- Meets the financial needs of investors and an aging population wanting to retire
- Revenues and Earnings are growing at over 13% and 15%, respectfully
- Dividends are growing at over 11%
- Total one year gain for owning this stock is estimated to be over 13%
Similarly earnings followed revenues deterioration during this period. Earnings rose through 2007 and then fell in 2008 and 2009. Then, like revenues, they began to accelerate once again in 2010 and have continued to increase through 2013. Estimates for 2014 show an increase in revenues of 13.79% and an increase in earnings of 14.61% and for 2015 show an increase in revenues of 9.59% and an increase in earnings of 11.40%, which is a nice continuation of the company's increasing trends.
Dividends, however, have continued to increase annually throughout the entire period of 2003 to 2013 with one exception in 2012. During that year TROW started out paying a dividend of $0.34 per quarter which would normally produce an annual dividend of $1.36. This is well within the expected increased range of dividend payments for that year. Instead TROW paid a $1.00 special dividend in the 4Q2012 enhancing the dividend payment for that one year.
At the time of the special dividend James A.C. Kennedy, the company's chief executive officer and president, commented: "This special cash dividend is an efficient return of capital to our stockholders. After the special dividend payment, the company's balance sheet will remain strong, with cash and mutual fund investment holdings of nearly $2 billion, and no corporate debt. Further, we believe that the payment of the special cash dividend should not impact the company's ability to continue our outstanding dividend record for the foreseeable future."
TROW is now back on track and estimates are for dividends to increase to $1.78 (+17.10%) in 2014 and $1.99 (+11.79%) in 2015. Those estimated dividends are in keeping with a payout ratio of approximately 40%.
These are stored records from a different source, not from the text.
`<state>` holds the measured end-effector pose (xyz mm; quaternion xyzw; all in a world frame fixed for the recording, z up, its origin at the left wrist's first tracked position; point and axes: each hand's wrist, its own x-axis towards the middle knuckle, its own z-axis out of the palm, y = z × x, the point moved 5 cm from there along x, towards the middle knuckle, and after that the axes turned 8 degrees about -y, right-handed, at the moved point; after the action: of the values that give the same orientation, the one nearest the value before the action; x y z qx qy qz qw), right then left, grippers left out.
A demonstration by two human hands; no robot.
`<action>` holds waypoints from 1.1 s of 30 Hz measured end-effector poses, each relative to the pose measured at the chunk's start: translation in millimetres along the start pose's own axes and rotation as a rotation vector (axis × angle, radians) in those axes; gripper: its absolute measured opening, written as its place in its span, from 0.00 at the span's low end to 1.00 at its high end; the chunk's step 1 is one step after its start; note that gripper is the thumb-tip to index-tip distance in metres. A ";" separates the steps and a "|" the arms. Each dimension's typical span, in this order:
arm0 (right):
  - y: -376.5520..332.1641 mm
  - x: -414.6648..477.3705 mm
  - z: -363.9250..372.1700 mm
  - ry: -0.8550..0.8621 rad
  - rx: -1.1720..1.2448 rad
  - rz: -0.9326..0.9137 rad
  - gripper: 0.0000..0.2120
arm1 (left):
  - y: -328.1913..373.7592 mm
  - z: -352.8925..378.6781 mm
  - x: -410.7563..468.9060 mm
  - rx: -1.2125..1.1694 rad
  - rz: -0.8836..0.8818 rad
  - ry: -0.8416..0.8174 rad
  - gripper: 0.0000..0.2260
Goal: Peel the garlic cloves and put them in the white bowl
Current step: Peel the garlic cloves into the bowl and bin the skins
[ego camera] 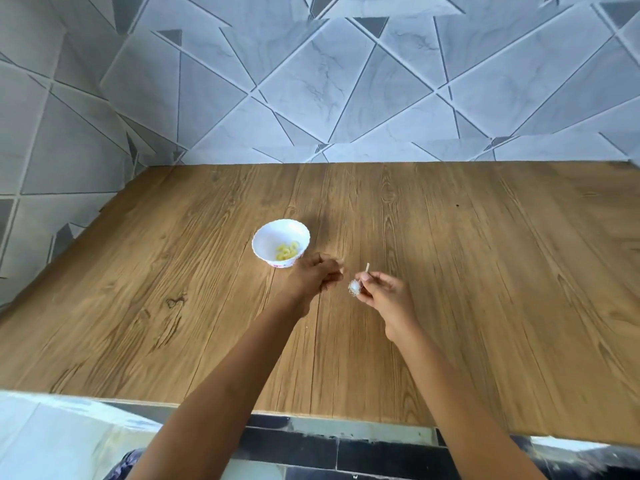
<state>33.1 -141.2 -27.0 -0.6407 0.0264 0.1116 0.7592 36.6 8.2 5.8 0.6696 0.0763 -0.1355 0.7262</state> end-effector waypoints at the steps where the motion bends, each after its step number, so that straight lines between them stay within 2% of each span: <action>1: 0.7 0.9 -0.9 -0.003 -0.056 -0.017 0.07 | 0.6 -4.3 -1.8 -0.009 0.018 0.031 0.03; 6: -1.6 16.1 -5.3 0.054 -0.570 -0.170 0.07 | -1.3 -21.1 -17.4 0.095 0.029 0.029 0.11; 9: -2.1 19.5 -4.6 0.101 -0.688 -0.223 0.06 | -5.9 -30.3 -27.3 0.233 0.057 0.006 0.07; 13: -11.9 -6.0 -7.7 0.272 -0.834 -0.392 0.07 | -9.8 -42.8 -41.1 0.325 0.069 0.010 0.04; 15: -11.1 -28.2 -0.3 0.243 -0.896 -0.538 0.09 | -9.7 -45.4 -48.6 0.397 0.068 0.019 0.05; 17: -0.5 -48.8 17.2 0.115 -0.984 -0.619 0.11 | -11.8 -47.1 -54.4 0.526 0.060 0.020 0.05; 19: 18.9 -60.5 33.9 -0.004 -1.099 -0.603 0.13 | -14.2 -49.0 -57.8 0.643 0.048 0.013 0.04; 21: 37.0 -63.8 44.7 -0.049 -1.208 -0.558 0.16 | -18.8 -51.7 -58.5 0.694 -0.001 -0.033 0.02; 24: 50.4 -65.0 49.5 -0.057 -1.319 -0.502 0.23 | -25.4 -55.8 -58.6 0.696 -0.105 -0.104 0.01; 29: 50.7 -66.2 50.0 -0.054 -1.328 -0.488 0.24 | -25.7 -56.2 -47.0 0.811 -0.203 -0.122 0.03; 33: 49.9 -66.0 51.0 -0.041 -1.355 -0.471 0.24 | -26.6 -49.5 -43.0 0.982 -0.181 -0.092 0.02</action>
<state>-46.5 -92.5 -54.1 -0.9577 -0.2018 -0.0514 0.1988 -8.8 59.7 -11.5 0.9165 0.0291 -0.2471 0.3132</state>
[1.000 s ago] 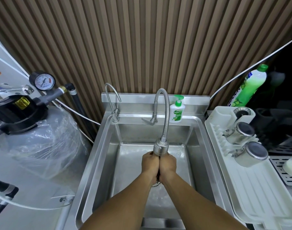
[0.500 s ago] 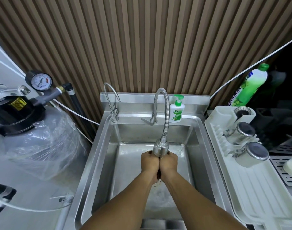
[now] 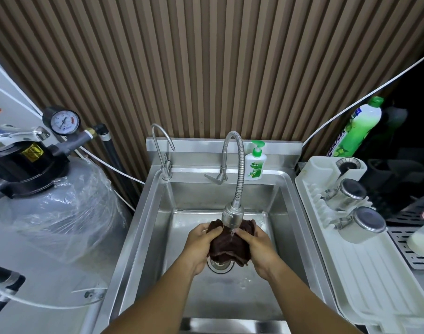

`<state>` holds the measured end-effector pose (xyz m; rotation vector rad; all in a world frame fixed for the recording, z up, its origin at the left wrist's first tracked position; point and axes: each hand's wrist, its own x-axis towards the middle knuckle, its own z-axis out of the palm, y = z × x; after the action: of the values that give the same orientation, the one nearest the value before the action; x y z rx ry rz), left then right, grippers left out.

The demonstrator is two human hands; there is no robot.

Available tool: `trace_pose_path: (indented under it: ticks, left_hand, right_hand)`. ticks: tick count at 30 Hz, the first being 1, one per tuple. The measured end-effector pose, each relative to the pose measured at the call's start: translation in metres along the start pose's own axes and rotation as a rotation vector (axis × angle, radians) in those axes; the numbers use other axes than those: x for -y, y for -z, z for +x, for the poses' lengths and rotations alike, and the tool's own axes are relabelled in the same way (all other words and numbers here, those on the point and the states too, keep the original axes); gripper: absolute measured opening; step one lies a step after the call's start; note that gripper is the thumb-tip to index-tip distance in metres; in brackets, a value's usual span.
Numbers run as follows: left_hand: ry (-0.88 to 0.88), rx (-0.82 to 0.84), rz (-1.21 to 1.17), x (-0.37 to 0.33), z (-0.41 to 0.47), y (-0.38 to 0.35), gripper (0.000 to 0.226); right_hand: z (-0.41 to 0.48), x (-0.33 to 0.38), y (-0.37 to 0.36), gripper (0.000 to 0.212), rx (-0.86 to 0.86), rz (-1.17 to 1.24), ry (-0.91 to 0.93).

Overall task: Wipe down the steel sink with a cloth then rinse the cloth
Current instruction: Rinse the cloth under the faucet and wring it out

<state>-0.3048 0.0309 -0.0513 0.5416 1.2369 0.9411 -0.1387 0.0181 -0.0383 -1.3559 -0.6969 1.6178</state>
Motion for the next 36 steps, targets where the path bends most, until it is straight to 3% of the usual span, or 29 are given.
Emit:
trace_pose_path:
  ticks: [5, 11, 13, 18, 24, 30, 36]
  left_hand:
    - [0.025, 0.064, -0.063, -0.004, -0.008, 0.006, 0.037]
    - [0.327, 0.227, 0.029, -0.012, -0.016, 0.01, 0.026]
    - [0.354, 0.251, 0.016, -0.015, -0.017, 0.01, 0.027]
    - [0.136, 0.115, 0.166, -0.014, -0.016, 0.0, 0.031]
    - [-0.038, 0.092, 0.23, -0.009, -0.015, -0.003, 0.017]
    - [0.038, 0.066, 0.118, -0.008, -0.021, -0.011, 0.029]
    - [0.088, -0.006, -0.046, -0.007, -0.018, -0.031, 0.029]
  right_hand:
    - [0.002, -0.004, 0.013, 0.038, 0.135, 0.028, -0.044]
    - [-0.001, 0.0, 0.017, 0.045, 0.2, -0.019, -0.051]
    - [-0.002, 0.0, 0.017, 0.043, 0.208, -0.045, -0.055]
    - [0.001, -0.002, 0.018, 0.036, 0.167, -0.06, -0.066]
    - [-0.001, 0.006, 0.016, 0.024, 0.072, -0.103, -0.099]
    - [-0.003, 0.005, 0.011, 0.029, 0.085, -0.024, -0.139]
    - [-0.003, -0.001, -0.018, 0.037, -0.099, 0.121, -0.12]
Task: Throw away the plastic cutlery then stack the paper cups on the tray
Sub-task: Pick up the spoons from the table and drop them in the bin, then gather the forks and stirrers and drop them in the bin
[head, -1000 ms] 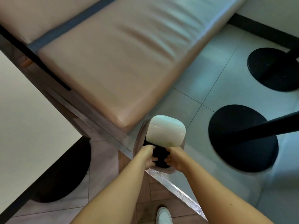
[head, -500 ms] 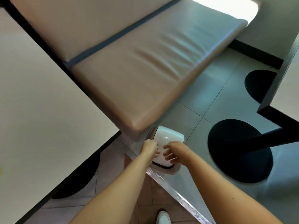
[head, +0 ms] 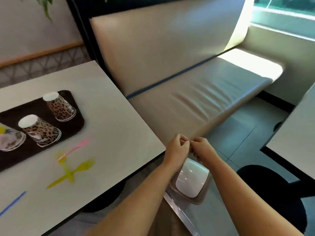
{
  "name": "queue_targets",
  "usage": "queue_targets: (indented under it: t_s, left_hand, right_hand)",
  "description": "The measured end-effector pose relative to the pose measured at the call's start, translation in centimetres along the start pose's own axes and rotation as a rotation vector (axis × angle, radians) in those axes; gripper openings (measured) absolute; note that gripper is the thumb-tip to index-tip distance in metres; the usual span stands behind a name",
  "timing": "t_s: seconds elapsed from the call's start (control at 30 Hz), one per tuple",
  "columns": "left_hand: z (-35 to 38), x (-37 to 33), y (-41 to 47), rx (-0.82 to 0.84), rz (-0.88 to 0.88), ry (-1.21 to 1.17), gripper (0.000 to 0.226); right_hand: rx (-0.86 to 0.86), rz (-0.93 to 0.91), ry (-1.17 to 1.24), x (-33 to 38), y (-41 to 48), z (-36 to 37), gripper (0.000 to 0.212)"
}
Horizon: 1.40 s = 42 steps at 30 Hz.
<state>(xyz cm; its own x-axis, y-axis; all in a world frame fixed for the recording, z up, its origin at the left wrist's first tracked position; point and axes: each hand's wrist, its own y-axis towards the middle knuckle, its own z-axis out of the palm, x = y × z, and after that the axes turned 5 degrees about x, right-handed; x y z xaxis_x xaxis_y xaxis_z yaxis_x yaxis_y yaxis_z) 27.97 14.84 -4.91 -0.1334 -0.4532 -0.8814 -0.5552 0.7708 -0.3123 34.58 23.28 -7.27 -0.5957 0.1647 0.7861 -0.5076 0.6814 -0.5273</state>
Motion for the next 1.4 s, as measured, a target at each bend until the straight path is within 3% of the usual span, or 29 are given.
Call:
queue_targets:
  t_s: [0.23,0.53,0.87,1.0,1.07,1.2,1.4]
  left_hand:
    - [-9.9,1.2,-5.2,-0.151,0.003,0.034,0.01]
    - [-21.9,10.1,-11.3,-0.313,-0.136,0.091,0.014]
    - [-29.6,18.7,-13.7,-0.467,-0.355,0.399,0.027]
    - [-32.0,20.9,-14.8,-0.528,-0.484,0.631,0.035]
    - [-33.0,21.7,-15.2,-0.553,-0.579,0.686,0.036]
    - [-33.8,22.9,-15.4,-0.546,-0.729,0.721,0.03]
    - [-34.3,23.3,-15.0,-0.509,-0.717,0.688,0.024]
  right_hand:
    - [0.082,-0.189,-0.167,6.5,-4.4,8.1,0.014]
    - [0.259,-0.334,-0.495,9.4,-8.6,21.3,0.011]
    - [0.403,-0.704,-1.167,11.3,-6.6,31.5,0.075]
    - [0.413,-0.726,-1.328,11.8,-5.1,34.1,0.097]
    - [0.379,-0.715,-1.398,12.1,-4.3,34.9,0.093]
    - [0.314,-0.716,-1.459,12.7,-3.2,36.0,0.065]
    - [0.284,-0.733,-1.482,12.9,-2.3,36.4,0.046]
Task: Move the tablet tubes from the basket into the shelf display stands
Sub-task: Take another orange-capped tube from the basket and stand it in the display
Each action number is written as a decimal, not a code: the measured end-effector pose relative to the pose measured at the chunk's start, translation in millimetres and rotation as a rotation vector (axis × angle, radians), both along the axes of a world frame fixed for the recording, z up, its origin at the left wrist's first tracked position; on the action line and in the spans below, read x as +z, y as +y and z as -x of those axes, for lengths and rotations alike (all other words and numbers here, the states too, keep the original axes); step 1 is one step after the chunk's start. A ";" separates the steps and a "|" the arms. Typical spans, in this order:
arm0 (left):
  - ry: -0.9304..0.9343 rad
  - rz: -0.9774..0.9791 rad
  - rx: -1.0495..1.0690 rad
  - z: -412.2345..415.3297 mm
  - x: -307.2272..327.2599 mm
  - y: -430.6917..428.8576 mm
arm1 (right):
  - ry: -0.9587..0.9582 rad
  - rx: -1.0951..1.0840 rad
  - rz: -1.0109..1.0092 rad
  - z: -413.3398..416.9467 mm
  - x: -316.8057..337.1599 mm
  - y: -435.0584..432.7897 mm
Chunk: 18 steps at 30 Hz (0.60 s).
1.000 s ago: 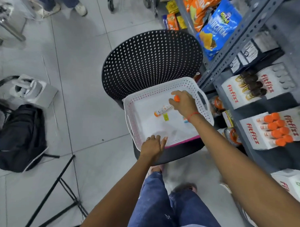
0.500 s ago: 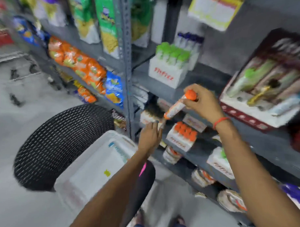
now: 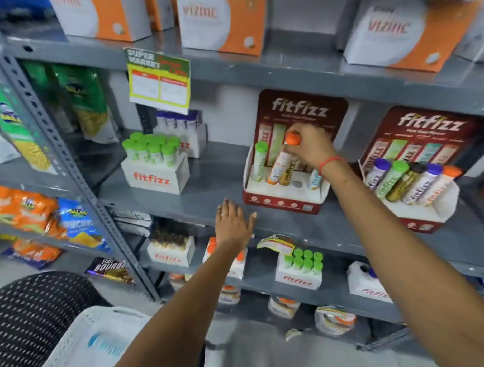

Below are a few other company fundamentals I like to review when I research any company. Everything here looks good but not perfect (no company ever is perfect!). I generally like to see a P/E ratio below 20 and a dividend above 2.5% but a company whose earnings are currently growing at 15%, a dividend that's growing at a rate above 11% and a payout ratio less than 40% more than makes up for it's other shortcomings. In addition, an expected total one year return on my investment of 13.32% is an excellent return. Even if the "experts" are off by 20% I'll still expect to receive more than a 10% gain. Information like that might just be the kind of information that convinces me to begin accumulating shares in this company for the long haul.
Beta = 1.33
P/E Ratio = 20.67 PEG = 1.43
Current Dividend = $1.76
Current Yield = 2.18% ($1.76/$80.63)
1 Year Target = $89.62
1 Year Percentage Gain = 11.14% ($89.62/$80.63)
Total 1 Year Return on Investment = 11.14% + 2.18% = 13.32%
Revenue Growth Rate 3 year = 13.67% 5 year = 10.52% 10 year = 13.39%
Earnings Growth Rate 3 year = 15.35% 5 year = 16.46% 10 year = 16.05%
Dividend Growth Rate 3 year = 11.93% 5 year = 9.62% 10 year = 15.81%
Return on Equity = 23.40%
The weekly chart also shows similar results and it can easily be seen that the price has bounced off the lower Bollinger Band.
My intent going forward is to accumulate a position in this stock when the price pulls back to the $77-$78 level. There's no doubt that this is a company I'd like to own for the long term. I just need to make sure I enter into this or any trade at the best possible price. Hopefully I'll be able to start accumulating this stock soon.